Mobility and Diffusion Regimes In Field Inversion Gel Electrophoresis of DNA In the Sub-35 Kilobase Size Range

Pulsed field gel electrophoresis (PFGE) methods have become standard tools in a wide range of DNA analysis applications, butut many aspects of DNA migration phenomena under these conditions are not well understood. One of the main reasons for this deficiency is that PFGE experiments are cumbersome to perform due to extremely long separation times (~ 10 - 15 hours) and the need to perform gel analysis by post-staining after completion of the run. We have developed an easy to build miniaturized slab gel apparatus that addresses these issues by enabling large DNA fragments up to 35 kb in length to be separated using field inversion gel electrophoresis (FIGE) in 60 - 90 min. The compact size of the device combined with the use of quartz as the substrate material permit the gel to be continuously illuminated with UV light so that the separation processes can be recorded in real time using a CCD camera.

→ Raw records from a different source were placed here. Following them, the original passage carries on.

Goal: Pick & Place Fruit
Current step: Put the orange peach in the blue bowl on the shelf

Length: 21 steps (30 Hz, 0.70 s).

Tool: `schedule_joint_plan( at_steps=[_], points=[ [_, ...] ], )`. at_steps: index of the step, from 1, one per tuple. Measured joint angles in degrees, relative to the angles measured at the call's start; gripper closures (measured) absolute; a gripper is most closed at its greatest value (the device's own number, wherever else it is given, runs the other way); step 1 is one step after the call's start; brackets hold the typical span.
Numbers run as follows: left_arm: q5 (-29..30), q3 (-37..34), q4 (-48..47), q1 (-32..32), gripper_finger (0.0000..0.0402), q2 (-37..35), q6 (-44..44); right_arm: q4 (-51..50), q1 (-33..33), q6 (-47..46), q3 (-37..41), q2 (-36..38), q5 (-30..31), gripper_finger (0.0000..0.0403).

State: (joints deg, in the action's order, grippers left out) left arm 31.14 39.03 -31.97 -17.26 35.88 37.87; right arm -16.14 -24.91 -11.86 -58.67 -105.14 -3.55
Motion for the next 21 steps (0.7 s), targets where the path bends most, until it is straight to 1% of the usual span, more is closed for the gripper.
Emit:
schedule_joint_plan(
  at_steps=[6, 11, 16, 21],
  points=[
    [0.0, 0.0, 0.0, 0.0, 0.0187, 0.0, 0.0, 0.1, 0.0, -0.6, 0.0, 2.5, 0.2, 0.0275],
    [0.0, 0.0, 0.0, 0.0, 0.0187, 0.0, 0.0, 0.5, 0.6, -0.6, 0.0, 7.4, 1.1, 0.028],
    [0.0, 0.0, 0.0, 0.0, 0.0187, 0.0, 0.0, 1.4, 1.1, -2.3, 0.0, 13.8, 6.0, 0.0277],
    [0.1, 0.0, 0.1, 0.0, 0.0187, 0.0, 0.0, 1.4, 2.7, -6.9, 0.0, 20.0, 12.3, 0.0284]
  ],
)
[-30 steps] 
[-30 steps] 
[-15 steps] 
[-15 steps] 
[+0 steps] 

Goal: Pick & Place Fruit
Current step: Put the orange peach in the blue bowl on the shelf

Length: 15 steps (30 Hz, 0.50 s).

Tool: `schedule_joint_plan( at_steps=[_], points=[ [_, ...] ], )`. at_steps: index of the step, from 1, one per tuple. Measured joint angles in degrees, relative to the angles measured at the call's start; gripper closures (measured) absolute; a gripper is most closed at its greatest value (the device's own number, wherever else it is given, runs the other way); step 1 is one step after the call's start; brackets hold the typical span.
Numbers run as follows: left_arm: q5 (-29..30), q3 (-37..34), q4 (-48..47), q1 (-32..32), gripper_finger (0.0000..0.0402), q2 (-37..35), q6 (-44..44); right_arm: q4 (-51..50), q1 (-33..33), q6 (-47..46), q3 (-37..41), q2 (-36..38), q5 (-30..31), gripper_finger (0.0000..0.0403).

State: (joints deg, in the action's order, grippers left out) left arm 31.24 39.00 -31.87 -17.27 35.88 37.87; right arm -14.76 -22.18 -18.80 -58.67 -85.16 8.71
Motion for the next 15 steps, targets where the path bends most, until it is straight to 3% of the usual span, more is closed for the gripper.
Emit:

These capabilities allow us to probe size dependence of fundamental physical parameters associated with DNA migration (mobility, diffusion, and separation resolution). These data reveal a surprising regime where separation resolution increases with DNA fragment size owing to a favorable interplay between mobility and diffusion scalings, and highlight the important role of diffusion (a seldom quantified parameter). In addition to the practical benefit of separation times that are an order of magnitude faster than conventional instruments, the results of these studies provide a previously unavailable rational basis to identify optimal separation conditions and contribute new insights toward understanding the underlying physical processes that govern DNA electrophoresis in pulsed fields.